- WHAT THE EXERCISE ASKS
All lines from the opening of the data to the line containing "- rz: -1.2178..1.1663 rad" must be returned unchanged, and only those lines.

*** DATA EXCERPT Section Begins ***

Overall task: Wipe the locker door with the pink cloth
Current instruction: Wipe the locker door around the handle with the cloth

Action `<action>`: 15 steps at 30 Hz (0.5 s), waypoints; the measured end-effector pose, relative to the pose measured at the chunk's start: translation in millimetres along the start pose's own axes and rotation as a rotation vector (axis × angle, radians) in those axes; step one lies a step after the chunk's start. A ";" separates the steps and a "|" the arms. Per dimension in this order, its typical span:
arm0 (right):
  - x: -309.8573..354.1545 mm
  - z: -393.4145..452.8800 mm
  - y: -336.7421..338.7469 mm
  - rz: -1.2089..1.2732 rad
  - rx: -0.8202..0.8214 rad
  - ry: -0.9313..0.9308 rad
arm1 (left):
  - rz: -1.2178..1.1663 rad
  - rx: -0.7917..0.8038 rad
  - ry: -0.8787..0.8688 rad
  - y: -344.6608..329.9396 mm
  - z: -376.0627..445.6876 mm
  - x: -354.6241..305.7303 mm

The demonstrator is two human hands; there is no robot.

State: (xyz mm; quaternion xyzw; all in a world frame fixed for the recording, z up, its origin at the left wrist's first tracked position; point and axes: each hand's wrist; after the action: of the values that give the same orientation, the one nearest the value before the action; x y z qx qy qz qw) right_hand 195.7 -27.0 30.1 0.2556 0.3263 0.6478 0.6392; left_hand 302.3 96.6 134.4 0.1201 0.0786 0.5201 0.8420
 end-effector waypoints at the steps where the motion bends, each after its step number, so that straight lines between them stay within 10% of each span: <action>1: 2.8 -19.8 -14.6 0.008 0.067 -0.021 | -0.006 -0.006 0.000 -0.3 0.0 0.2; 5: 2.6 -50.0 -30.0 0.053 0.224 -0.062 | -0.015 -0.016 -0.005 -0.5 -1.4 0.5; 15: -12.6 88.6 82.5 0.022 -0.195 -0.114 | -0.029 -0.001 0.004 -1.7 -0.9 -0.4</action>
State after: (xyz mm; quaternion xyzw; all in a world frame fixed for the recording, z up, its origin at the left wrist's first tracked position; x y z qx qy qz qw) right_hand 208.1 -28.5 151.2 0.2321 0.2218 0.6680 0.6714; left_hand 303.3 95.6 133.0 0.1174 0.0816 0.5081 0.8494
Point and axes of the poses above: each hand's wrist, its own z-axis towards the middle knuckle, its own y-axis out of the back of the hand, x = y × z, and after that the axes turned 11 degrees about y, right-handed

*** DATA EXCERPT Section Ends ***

- EXERCISE OUTPUT
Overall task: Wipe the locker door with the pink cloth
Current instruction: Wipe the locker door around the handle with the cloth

Action `<action>`: 15 steps at 30 Hz (0.5 s), waypoints; the measured end-effector pose, relative to the pose measured at the chunk's start: translation in millimetres along the start pose's own axes and rotation as a rotation vector (axis × angle, radians) in those axes; step one lies a step after the chunk's start. A ";" separates the steps and a "|" the arms. Per dimension in this order, its typical span:
arm0 (right):
  - x: -309.8573..354.1545 mm
  - z: -393.4145..452.8800 mm
  - y: -336.7421..338.7469 mm
  - rz: -1.2089..1.2732 rad
  - rx: -0.8202..0.8214 rad
  - ry: -0.9313..0.9308 rad
arm1 (left):
  - rz: -1.2178..1.1663 rad

The output contains nothing more.